Robbie breathes life into Barbie’s journey in a fully committed performance that is often as hilarious as it heartfelt. In a more comedic role, Gosling steals the picture as Ken, a soppy, dim-witted guy whose exploration of misogyny takes up much of the film’s last half.


“Barbie” is not your typical summer blockbuster, or your regular toy-based movie. It is both those things, of course, but it somehow finds a way to push back and be its own plastic and political thing. It has both style and substance, and while its story may get overactive and muddled in its last reel, Gerwig’s point of view on gender roles and the way that women are treated in society pulls few punches.


THEATER CAMP: 3 STARS



Set at an underfunded theater camp in New York State’s Adirondack Mountains, “Theater Camp,” now playing in cinemas, is a mockumentary about a place “where every kid picked last in gym finally makes the team.”


Written by, and starring Ben Platt and Molly Gordon, two theater camp kids who made it to Broadway in real life, the film takes place at Camp AdirondACTS, a summer school for theatrical wannabes. When owner Joan Rubinsky (Amy Sedaris) suffers a seizure and falls into a coma during a production of “Bye Bye Birdie,” the future of the camp is thrown into question.


With Joan in the ICU, her dim-witted business vlogger son Troy (Jimmy Tatro) takes over. Faced with running the nearly bankrupt camp, he grapples with closing down his mother’s life project, or selling the land to their neighbor, the infinitely fancier Camp Lakeview.


There may be financial ruin on the horizon, but the show still must go on; there is a season to run and students to teach. With no idea how to do either, Troy turns to eccentric acting teachers Amos (Ben Platt), Rebecca-Diane (Gordon) and production manager Glenn (Noah Galvin) to run things and put together a show-stopping musical to end the camp’s season.
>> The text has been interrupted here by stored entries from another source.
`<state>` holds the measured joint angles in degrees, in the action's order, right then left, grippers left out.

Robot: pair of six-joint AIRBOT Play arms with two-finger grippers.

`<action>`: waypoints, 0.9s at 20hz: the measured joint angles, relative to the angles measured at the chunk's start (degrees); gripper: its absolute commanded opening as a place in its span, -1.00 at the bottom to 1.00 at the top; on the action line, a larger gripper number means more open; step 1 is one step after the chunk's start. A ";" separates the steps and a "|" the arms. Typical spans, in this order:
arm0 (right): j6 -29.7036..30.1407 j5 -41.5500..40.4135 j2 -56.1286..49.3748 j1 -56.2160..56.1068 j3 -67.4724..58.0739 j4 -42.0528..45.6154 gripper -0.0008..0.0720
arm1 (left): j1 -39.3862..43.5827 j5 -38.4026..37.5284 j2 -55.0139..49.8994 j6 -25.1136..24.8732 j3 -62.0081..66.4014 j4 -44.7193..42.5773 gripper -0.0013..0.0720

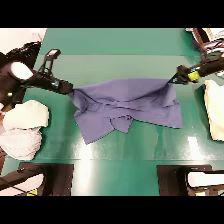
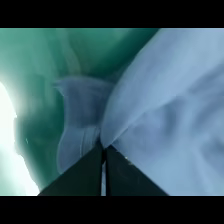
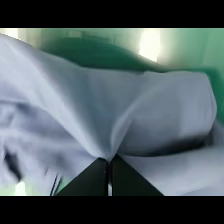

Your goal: Fold the shirts.

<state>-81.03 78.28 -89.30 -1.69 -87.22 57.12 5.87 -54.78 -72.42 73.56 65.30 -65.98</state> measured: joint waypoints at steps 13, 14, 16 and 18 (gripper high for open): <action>1.90 -4.70 -2.10 3.43 -7.13 -0.13 0.11 | -6.97 3.80 -3.52 0.00 2.99 -1.51 0.32; 2.36 -2.99 -0.44 4.42 -6.84 -0.07 0.11 | -8.46 -0.26 -3.30 0.00 3.08 -1.49 0.32; 3.30 -0.22 3.50 6.21 -4.26 -0.13 0.07 | -10.60 -6.40 -3.04 0.00 1.73 -0.96 0.32; 4.20 1.36 7.74 7.85 0.17 -0.09 0.07 | -11.72 -9.09 -2.91 0.00 -1.68 0.68 0.32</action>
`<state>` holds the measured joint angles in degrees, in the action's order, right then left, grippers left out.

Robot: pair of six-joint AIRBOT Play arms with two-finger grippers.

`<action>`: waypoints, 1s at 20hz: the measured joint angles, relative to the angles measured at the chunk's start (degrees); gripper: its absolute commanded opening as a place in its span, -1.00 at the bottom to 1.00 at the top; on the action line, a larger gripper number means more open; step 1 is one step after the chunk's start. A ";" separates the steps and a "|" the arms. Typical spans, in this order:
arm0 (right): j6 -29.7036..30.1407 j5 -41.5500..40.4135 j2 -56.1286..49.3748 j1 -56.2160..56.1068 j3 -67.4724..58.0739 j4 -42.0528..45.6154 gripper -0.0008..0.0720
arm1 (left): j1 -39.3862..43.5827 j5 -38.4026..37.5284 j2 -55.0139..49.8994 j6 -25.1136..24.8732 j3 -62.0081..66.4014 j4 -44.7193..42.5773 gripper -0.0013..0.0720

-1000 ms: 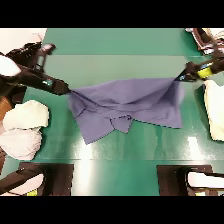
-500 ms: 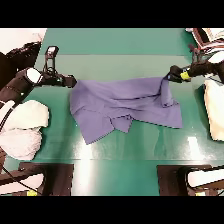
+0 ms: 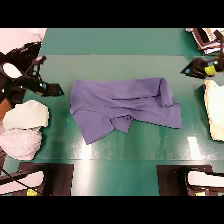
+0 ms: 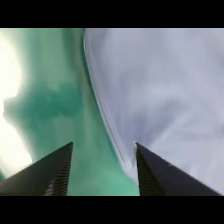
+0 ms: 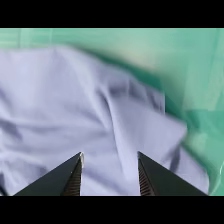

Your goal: Fold the shirts.

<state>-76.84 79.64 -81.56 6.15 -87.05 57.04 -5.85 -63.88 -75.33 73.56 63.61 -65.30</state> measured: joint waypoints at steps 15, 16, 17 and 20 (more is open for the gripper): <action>1.97 1.55 18.62 10.03 26.71 -0.46 0.07 | 3.74 12.72 -0.20 -4.31 -17.33 16.41 -0.81; 1.97 1.55 19.41 11.50 28.41 -0.31 0.07 | 3.93 12.83 -0.20 -4.42 -17.40 16.55 -0.90; 1.97 1.55 20.22 13.31 30.32 -0.15 0.08 | 4.09 12.92 -0.20 -4.50 -17.35 16.52 -0.90; 2.64 1.38 21.29 19.78 36.37 0.07 0.09 | 4.39 12.24 -0.17 -4.50 -16.00 16.52 -0.90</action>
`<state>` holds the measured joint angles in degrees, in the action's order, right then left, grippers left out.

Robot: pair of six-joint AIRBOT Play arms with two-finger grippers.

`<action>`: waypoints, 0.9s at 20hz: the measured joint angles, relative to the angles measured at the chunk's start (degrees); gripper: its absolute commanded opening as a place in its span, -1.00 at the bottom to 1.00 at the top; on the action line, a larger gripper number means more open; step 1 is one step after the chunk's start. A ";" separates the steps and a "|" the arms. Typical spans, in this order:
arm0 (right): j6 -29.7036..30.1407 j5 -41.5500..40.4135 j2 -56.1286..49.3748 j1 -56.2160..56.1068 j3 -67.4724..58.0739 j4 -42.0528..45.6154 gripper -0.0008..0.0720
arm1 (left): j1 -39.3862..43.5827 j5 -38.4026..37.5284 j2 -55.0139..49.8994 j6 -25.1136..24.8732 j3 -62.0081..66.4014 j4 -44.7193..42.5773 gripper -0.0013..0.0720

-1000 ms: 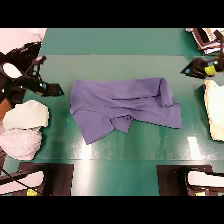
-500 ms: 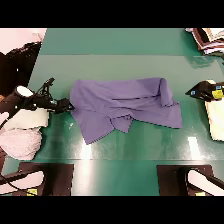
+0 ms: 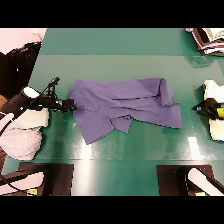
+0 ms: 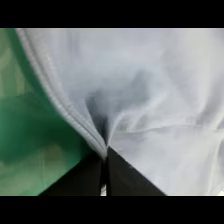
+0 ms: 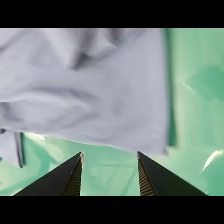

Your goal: Fold the shirts.

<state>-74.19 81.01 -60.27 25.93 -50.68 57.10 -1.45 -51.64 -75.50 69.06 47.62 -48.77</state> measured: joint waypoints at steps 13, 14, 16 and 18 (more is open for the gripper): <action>6.10 -4.50 -15.04 5.46 12.48 -5.97 -0.10 | 0.13 -4.94 0.28 -0.07 5.05 -0.07 -0.90; 6.25 -5.20 -15.39 4.26 12.55 -6.19 -0.17 | 0.15 -5.11 0.28 -0.07 5.09 -0.07 -0.90; 6.49 -6.45 -15.87 2.19 12.66 -6.40 -0.76 | 0.13 -6.12 0.28 -0.07 5.11 -0.15 -0.90; 6.58 -7.45 -16.13 0.98 12.74 -6.01 -0.94 | 0.13 -7.82 0.35 -0.07 5.11 -0.24 -0.90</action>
<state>-67.61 73.56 -76.40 26.92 -37.93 51.09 -1.32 -59.46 -75.16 68.99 52.73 -49.01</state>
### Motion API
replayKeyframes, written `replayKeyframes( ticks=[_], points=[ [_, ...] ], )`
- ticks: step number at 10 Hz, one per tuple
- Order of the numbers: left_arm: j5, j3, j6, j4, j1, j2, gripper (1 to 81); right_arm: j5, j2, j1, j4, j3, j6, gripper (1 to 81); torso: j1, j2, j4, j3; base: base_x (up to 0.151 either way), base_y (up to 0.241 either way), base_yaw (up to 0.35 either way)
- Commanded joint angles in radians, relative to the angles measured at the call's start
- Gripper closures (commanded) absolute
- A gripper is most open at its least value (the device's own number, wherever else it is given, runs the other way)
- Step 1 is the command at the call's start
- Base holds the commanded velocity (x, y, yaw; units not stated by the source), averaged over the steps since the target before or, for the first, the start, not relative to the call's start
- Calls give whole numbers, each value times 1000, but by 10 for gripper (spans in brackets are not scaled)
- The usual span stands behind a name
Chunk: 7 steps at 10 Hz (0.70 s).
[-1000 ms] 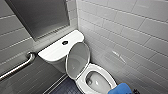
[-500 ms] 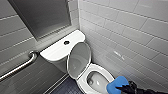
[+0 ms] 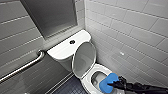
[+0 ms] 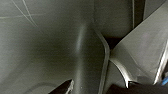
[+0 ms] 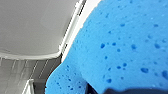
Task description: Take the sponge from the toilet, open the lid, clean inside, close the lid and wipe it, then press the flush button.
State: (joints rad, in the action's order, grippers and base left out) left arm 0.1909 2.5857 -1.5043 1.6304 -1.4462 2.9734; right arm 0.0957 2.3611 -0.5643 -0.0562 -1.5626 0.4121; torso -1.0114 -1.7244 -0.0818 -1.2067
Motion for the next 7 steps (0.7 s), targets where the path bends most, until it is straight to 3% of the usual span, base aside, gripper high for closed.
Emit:
replayKeyframes(
  ticks=[1,7],
  points=[
    [-24,5,2,3,-15,3,10,119,100,169,2,-71,8,811,0,0,0,0,0,0,0],
    [-27,7,2,3,-13,6,10,139,375,169,1,-260,83,811,0,0,0,0,0,0,0]
  ],
)
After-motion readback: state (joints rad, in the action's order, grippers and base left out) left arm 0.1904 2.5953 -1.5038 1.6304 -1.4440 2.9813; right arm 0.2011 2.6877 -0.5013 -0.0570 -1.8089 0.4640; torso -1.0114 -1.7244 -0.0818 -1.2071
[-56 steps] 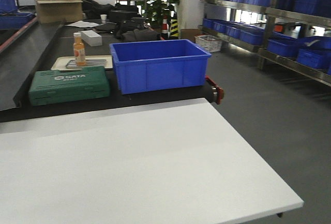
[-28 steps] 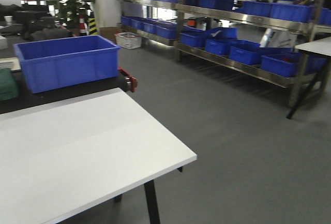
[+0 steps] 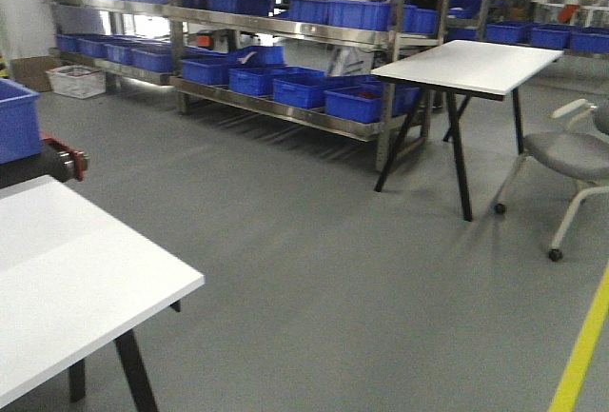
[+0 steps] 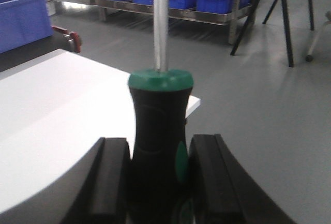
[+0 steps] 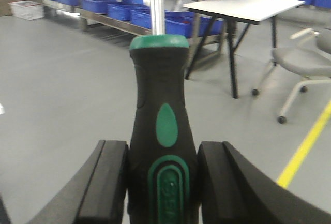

“We’re theater people,” says Glenn. “We know how to turn cardboard into gold.”


“Theater Camp” will work best for audiences who have a love of the Three S’s: Sondheim, singing and stagecraft. It’s a celebration of those who bow at the altar of Patti LuPone and spontaneously burst into song.


An update on the Judy and Mickey “let’s put on a show” trope, the movie is a musical underdog story that nails the vibe of the camp, a place for misfits who don’t fit in anywhere else. When it concentrates on the campers and their teachers—Nathan Lee Graham has a memorable cameo as an instructor who says, “You need to know that only three percent of people make it. The rest end up in a mental facility or in a Go-Go box in Hell’s Kitchen.”—it finds a pleasing mix of humor and sweetness.


When it gets deeper into the production of the final show, “Joan, Still,” the movie’s one-joke premise starts to wear thin.


A combination of loving portrayal of the camaraderie of theatre and edgy, awkward humor, “Theater Camp” is a balance of satire and cloying sweetness that applauds theater kid culture, but feels a bit too inside for a wide audience.